Carla me mira con una mirada enigmática.
— No te preocupes. Nadie te obligará a nada.
Ella enciende el coche y salimos. No tardamos mucho en llegar a la discoteca. Había una fila grande de personas afuera para entrar. Sinceramente, no veo ninguna diversión en eso, prefiero quedarme en casa y acostarme en mi cama. Pero como nadie es igual, no puedo decir nada.
Una hora después ya estoy sirviendo las mesas y también entrando en algunas salas VIP de la discoteca. Hago mi trabajo correctamente. El movimiento es grande dentro de la discoteca, personas bailando y bebiendo como si no hubiera un mañana.
La madrugada del sábado comienza con toda su fuerza. Un pedido de la sala VIP me deja agitada una vez más. Recuerdo toda mi conversación con Carla antes de venir a la discoteca.

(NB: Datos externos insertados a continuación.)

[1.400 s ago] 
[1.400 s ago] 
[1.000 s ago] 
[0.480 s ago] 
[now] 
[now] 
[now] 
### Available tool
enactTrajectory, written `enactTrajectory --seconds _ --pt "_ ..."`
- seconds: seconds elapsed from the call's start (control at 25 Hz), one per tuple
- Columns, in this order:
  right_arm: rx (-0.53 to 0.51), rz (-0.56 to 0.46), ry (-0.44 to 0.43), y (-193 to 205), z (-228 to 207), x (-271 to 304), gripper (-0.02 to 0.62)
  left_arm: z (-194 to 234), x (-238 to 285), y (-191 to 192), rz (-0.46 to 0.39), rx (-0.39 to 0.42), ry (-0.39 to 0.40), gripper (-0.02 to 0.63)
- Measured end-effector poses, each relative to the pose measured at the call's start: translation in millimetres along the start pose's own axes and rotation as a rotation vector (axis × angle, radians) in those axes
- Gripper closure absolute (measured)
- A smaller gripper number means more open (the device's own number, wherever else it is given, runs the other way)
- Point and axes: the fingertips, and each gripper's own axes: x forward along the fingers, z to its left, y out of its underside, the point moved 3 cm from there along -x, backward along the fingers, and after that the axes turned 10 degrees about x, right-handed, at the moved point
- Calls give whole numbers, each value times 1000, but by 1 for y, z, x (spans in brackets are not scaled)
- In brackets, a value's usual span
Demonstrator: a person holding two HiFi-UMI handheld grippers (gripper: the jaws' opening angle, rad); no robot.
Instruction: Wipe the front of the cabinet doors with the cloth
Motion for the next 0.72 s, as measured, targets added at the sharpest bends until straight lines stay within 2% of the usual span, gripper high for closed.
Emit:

Coloco los pedidos dentro de la bandeja y me dirijo a la sala. Toco la puerta dos veces y luego una voz gruesa me responde permitiendo mi entrada. Un hombre vistiendo un traje lujoso y exhalando una belleza radiante me observa entrar con una mirada fría y seria y luego me dice que coloque el pedido sobre la mesa en el centro de la sala.
— Eres nueva aquí, princesa? ¿Cuál es tu nombre?
Pregunta otro hombre que está sentado al lado del Hombre de mirada fría.
— Júlia, señor. Y sí, estoy empezando hoy.
Respondo nerviosa sacando los vasos de vidrio de la bandeja junto con el whisky. Mis ojos miran únicamente la botella de whisky, pero puedo sentir la mirada de ese hombre frío y serio sobre mí.
— Deja a la muchacha trabajar, Daniel.
Él dice encendiendo un cigarro, sin preocupación. — Sírvanos, Júlia.
Él habla nuevamente y luego siento que mi voz falla. Pero no respondo, coloco la bebida en los vasos y entrego en las manos de aquellos dos hombres.
— Si no necesitan más de mí, me estoy retirando. Con permiso.
Digo dando un paso en dirección a la puerta.
— Otávio aún necesita de sus servicios, señorita — exclamó el hombre por nombre de Daniel. Me quedo paralizada, con la mano en el pomo de la puerta.
— Daniel, no hables por mí.
Me volteo en dirección a ellos. Ahora sé que el nombre del hombre frío y serio es Otávio.
— ¿El señor necesita algo más? Pregunto sin mirarlo.
— No, no necesito. Puedes irte.
Salgo rápidamente cerrando la puerta.